Media e justiça. As fugas, a falta de confiança e as culpas de ninguém

Media e justiça. As fugas, a falta de confiança e as culpas de ninguém


O ex-PGR Pinto Monteiro, o ex-bastonário dos advogados Marinho e Pintoe o ex-diretor da PJ Santos Cabral foram a Coimbra debater os problemas da relaçãoentre o jornalismo e a justiça – uma tensão que pode até fazer sentido


Até onde vai a liberdade dos jornalistas que acompanham os megaprocessos sob segredo de Justiça? E quais as consequências para os jornais da violação do segredo e os prejuízos para a investigação? O ex-Procurador Geral da República Pinto Monteiro, o antigo bastonário da Ordem dos advogados Marinho e Pinto e o ex-diretor nacional da Polícia Judiciária Santos Cabral estiveram este fim de semana no Instituto Jurídico da Comunicação, da faculdade de Direito da Universidade de Coimbra, onde deixaram claro que a liberdade de expressão e de informação não podem justificar tudo.

Para Pinto Monteiro o problema é complexo mas há uma conclusão que é clara: “Não há inocentes na violação do segredo de justiça. Todos dizem que são, mas ninguém é”.

 A conferência “Processos complexos, Casos mediáticos”, conduzida pelo docente da Universidade de Coimbra João Nuno Calvão da Silva e que contou com uma intervenção de Eduardo Oliveira e Silva, antigo diretor do i e da Agência Lusa, levantou ainda várias questões sobre o problema da concentração dos meios de comunicação social em poucos grupos.

A concentração dos media Foi Pinto Monteiro quem levantou o tema da concentração dos media em cinco grandes grupos. “É certo que a censura prévia instituída em Portugal em 1926 e que, com alguma liberalização em 1968, se manteve até ao 25 de Abril de 1974, teoricamente acabou.
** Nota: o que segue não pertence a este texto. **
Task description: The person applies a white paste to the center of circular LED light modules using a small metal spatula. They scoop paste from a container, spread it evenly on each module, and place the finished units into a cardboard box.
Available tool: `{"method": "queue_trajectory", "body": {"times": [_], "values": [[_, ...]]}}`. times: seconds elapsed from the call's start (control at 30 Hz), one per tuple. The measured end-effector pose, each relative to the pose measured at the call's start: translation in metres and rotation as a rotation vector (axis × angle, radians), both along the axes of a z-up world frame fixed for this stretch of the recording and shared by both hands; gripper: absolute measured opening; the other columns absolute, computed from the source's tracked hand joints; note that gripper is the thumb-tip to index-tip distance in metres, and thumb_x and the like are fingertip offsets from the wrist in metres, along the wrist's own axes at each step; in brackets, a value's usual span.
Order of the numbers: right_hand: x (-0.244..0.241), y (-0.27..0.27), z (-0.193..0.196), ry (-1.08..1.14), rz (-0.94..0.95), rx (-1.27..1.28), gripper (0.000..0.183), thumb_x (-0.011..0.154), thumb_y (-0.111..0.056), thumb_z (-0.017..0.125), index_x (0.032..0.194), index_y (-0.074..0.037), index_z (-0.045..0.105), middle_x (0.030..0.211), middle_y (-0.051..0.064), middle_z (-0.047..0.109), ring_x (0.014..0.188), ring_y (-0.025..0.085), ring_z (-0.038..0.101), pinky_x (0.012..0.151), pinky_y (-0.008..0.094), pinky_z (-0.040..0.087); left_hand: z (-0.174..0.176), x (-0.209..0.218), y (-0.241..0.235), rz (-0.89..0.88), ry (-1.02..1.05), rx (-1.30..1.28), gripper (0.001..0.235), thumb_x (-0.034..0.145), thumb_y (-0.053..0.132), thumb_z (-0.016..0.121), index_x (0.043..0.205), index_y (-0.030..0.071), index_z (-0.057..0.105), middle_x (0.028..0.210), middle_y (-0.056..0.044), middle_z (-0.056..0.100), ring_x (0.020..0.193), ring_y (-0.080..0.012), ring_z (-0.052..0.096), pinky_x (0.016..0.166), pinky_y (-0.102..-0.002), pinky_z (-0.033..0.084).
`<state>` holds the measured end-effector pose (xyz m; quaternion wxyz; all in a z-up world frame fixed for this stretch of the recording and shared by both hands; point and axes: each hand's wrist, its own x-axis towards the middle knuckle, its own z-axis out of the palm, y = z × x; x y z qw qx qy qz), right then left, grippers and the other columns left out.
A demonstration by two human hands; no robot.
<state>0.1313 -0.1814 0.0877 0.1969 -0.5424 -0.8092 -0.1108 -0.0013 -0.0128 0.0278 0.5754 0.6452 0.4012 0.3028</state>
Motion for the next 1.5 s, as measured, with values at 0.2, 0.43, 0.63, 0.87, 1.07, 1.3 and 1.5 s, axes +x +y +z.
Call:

Mas a verdade é que uma análise desapaixonada e independente mostra que a censura em alguns casos existe sob formas mais discretas, mais subtis, porventura mais eficazes. Já não se censuram os boletins meteorológicos, como acontecia em tempos antigos, mas podem manipular-se opiniões e criar correntes de pensamento altamente influenciadas pelos que controlam meios de comunicação social”.
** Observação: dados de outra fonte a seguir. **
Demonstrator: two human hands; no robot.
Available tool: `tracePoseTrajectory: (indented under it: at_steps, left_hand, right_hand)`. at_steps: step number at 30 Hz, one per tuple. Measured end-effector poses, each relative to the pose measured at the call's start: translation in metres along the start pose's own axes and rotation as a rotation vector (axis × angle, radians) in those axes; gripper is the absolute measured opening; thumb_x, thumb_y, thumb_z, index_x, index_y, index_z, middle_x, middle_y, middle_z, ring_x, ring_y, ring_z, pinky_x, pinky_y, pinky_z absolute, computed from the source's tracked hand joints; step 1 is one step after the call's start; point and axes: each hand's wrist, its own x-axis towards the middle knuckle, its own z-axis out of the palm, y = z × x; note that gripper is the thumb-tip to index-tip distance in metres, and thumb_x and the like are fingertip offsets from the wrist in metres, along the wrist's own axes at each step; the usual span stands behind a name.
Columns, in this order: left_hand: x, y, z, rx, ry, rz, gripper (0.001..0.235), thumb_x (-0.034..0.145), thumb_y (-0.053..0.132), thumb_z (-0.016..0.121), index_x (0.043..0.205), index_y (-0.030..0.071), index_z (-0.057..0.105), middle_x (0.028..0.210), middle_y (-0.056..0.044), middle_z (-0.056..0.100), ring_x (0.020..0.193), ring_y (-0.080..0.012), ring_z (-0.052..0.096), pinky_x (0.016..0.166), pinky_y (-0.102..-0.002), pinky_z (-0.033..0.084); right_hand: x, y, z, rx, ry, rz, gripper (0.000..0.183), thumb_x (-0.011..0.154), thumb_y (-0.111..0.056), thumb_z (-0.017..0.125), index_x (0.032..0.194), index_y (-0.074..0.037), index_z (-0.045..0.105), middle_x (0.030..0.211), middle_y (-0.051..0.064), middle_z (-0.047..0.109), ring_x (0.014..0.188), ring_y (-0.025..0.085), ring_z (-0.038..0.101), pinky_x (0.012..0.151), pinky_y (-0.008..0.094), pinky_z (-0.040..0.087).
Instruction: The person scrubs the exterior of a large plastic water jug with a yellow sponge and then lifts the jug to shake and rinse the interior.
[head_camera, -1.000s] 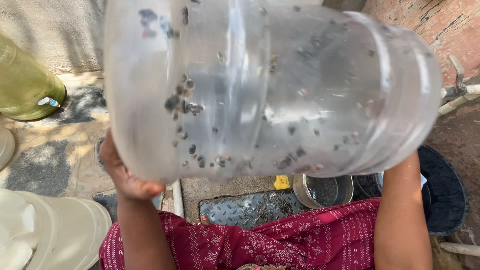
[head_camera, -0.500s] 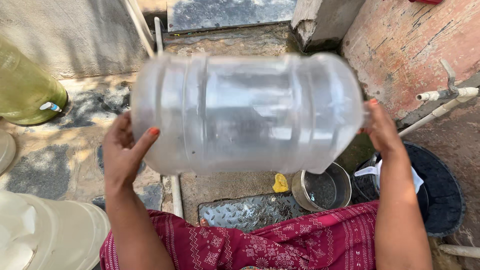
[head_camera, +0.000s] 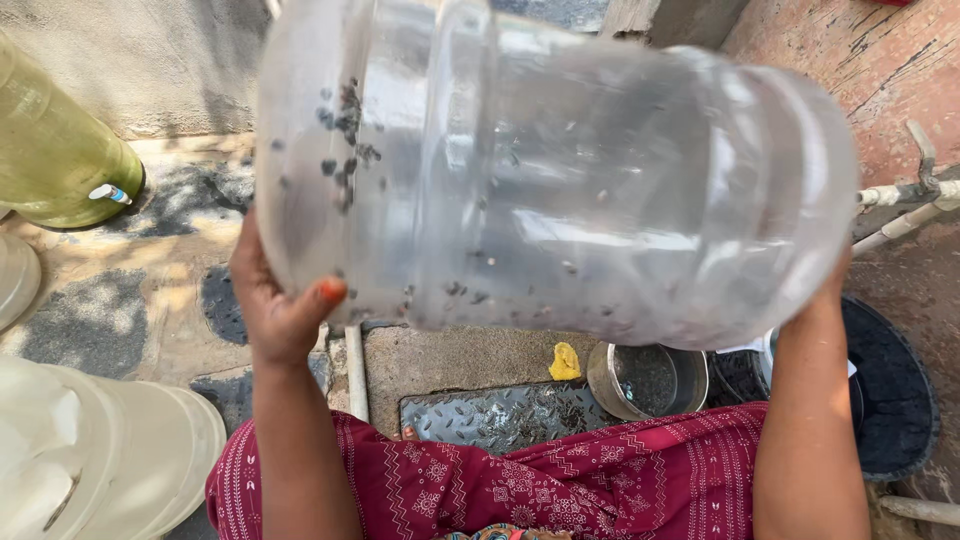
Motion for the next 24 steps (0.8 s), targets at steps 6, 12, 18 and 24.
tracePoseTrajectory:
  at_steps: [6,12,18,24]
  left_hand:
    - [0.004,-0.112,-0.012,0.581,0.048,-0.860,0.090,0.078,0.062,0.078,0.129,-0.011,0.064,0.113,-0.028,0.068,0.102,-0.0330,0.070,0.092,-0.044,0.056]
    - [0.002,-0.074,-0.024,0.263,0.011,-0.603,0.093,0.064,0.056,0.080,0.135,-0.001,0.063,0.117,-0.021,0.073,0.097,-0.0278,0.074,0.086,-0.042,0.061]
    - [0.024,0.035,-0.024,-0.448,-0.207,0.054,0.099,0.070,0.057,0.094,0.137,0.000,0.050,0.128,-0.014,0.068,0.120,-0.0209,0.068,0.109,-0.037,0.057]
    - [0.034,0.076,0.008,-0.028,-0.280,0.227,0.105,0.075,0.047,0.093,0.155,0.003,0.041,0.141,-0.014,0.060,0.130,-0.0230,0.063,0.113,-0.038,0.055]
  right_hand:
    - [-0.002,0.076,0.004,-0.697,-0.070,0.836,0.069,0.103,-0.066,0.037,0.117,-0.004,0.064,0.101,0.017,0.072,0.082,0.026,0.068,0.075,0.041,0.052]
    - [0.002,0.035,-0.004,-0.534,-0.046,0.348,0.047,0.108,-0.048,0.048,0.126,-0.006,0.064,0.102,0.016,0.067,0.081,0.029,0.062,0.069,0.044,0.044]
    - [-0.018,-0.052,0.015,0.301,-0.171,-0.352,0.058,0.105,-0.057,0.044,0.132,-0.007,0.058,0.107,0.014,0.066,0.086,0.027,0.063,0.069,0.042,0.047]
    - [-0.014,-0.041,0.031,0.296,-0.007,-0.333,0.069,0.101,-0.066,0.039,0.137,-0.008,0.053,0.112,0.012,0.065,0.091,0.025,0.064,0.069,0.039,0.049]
O também juiz conselheiro afirmou ainda que tal manipulação é muitas vezes aceite por jornalistas desses grupos por receio de serem despedidos. O antigo PGR também criticou o facto de a Justiça ter proferido nos últimos anos decisões muito diferentes no que respeita aos limites da liberdade de expressão, não tendo ajudado “na conflitualidade entre a comunicação social e a Justiça”.

Sempre em abstrato, referiu que se corre o risco de serem feitos julgamentos antecipados nos media e de com as notícias influenciar as investigações em curso.

A manipulação dos media, mas desta vez pelos agentes da Justiça foi também abordada por Marinho e Pinto, que comparou alguns julgamentos da atualidade ao de Jesus Nazareno. O antigo bastonário dos advogados defendeu, perante a plateia de alunos, que muitas vezes os megaprocessos deveriam ser divididos em vez de se agrupar toda a informação.

Evolução das relações O juiz conselheiro Santos Cabral começou por referir os problemas com que se depara a comunicação social – sobretudo a crise económica – e os que bateram à porta dos juízes, que têm cada vez menos competências em temas “realmente importantes para a res publica”. A tensão que existe atualmente, diz, nunca poderá ser anulada: “Em última análise as divergências resultam das funções diferentes que ocupam e não são negativas pois que a imprensa e a Justiça não são, nem podem ser, amigos”.

O antigo diretor da PJ dividiu a relação entre jornais e tribunais em três fases: a lua de mel, o período da desconfiança e o da crise entre a Justiça e a política, que considera ter começado com o chamado caso Casa Pia.

Sobre o estado atual da Justiça, o conselheiro considera que existem agentes do setor que tentam manipular a imprensa para criar uma opinião pública que lhe seja favorável. 

Terminou a sua intervenção, admitindo que a “incapacidade, ou a ineficácia, patenteada por tribunais, e polícias, na apresentação de resultados concretos na responsabilização criminal de quem age ilicitamente no exercício do poder, traduz-se já por um fenómeno de descrédito generalizado e de desconfiança no sistema de Justiça”.